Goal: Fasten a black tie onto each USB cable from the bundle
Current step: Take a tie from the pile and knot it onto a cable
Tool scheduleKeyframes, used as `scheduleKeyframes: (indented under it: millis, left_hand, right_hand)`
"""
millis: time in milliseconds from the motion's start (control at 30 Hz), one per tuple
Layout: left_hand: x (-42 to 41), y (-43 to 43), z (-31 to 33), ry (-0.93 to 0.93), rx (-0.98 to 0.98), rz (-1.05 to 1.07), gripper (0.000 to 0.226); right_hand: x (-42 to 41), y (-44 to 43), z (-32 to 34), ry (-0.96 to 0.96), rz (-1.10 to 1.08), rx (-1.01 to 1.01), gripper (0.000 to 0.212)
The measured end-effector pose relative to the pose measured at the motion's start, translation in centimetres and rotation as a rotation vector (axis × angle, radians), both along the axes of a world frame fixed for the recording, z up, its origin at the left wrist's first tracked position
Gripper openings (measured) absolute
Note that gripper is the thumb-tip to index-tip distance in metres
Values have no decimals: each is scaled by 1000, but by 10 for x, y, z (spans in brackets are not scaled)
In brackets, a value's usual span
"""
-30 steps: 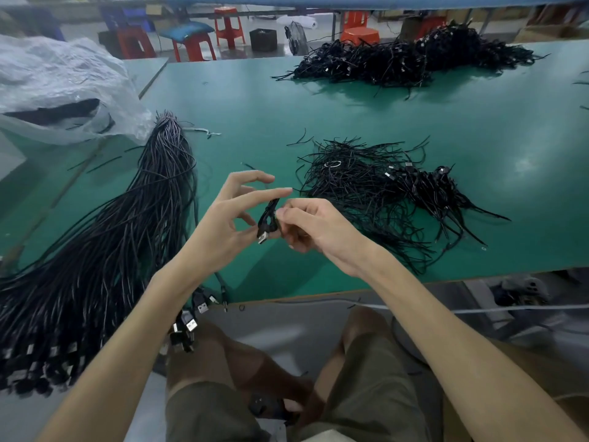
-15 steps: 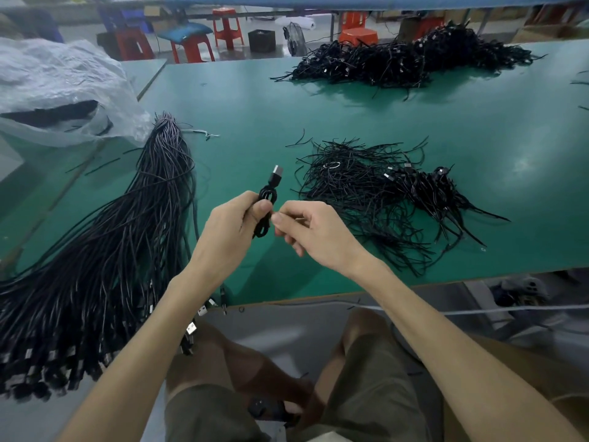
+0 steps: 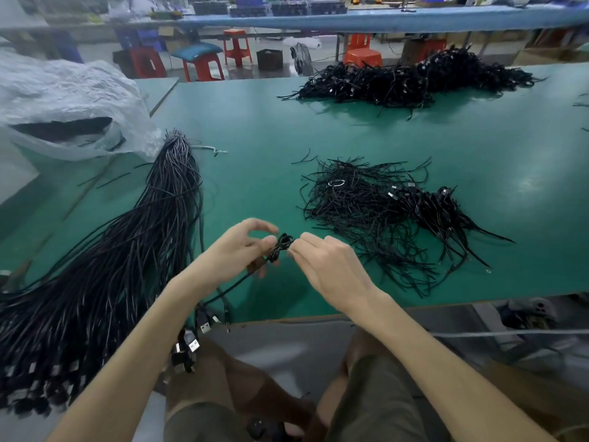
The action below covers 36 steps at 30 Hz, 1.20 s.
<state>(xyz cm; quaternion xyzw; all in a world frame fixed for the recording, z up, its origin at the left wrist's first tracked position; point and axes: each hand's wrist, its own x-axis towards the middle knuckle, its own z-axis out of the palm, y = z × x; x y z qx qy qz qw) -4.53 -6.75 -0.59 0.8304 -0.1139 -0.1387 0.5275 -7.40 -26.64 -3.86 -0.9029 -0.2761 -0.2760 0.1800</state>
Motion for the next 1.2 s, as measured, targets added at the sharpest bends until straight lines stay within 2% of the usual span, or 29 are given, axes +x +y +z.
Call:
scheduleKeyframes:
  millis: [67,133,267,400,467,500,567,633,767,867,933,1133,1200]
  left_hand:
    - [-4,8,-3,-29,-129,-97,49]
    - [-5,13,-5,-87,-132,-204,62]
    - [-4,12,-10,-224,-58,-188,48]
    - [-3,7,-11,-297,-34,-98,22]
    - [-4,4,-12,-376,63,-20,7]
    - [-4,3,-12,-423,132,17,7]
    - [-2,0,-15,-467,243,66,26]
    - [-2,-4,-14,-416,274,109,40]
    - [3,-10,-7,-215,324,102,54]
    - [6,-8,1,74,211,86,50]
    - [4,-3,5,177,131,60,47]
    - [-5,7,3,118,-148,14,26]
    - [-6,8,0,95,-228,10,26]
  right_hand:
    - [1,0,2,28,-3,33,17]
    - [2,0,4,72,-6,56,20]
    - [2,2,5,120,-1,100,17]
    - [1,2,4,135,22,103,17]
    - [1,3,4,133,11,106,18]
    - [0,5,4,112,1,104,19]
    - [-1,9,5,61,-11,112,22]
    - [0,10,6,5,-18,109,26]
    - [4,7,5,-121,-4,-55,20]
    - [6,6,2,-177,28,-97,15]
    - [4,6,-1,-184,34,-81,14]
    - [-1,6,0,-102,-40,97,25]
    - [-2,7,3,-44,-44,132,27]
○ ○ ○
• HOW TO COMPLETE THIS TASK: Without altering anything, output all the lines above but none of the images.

• ANSWER SECTION:
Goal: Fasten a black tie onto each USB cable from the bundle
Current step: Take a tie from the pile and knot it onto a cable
Tool scheduleKeyframes, used as `scheduleKeyframes: (indented under it: millis, left_hand, right_hand)`
"""
millis: time in milliseconds from the motion's start (control at 30 Hz), one per tuple
Layout: left_hand: x (-42 to 41), y (-43 to 43), z (-31 to 33), ry (-0.93 to 0.93), rx (-0.98 to 0.98), rz (-1.05 to 1.07), gripper (0.000 to 0.226); right_hand: x (-42 to 41), y (-44 to 43), z (-32 to 34), ry (-0.96 to 0.96), rz (-1.10 to 1.08), rx (-1.01 to 1.01), gripper (0.000 to 0.212)
The measured end-effector pose relative to the pose measured at the motion's start, translation in centimetres and rotation as a rotation vector (axis × angle, radians), both along the axes of a world frame fixed for the recording, z up, its origin at the left wrist's first tracked position
Gripper openings (measured) absolute
Note that gripper is the thumb-tip to index-tip distance in metres
Values have no decimals: each is scaled by 1000, but by 10 for x, y, z (spans in brackets are not scaled)
In brackets, a value's usual span
"""
-30 steps: 
-15 steps: 
+0 steps: 
The action below covers 36 steps at 30 Hz, 1.20 s.
<state>(xyz cm; quaternion xyzw; all in a world frame fixed for the recording, z up, its origin at the left wrist's first tracked position; point and axes: each hand's wrist, its own x-axis towards the middle knuckle, its own z-axis out of the palm, y = z × x; x y z qx qy qz qw) -4.53 -6.75 -0.59 0.8304 -0.1139 -0.1387 0.5275 -7.40 -26.64 -3.86 -0.9029 -0.2761 -0.2760 0.1800</state>
Motion for the next 1.2 s, as measured, targets added at the sharpest bends until straight lines stay within 2% of the usual span, or 29 are given, axes +x +y +z.
Call:
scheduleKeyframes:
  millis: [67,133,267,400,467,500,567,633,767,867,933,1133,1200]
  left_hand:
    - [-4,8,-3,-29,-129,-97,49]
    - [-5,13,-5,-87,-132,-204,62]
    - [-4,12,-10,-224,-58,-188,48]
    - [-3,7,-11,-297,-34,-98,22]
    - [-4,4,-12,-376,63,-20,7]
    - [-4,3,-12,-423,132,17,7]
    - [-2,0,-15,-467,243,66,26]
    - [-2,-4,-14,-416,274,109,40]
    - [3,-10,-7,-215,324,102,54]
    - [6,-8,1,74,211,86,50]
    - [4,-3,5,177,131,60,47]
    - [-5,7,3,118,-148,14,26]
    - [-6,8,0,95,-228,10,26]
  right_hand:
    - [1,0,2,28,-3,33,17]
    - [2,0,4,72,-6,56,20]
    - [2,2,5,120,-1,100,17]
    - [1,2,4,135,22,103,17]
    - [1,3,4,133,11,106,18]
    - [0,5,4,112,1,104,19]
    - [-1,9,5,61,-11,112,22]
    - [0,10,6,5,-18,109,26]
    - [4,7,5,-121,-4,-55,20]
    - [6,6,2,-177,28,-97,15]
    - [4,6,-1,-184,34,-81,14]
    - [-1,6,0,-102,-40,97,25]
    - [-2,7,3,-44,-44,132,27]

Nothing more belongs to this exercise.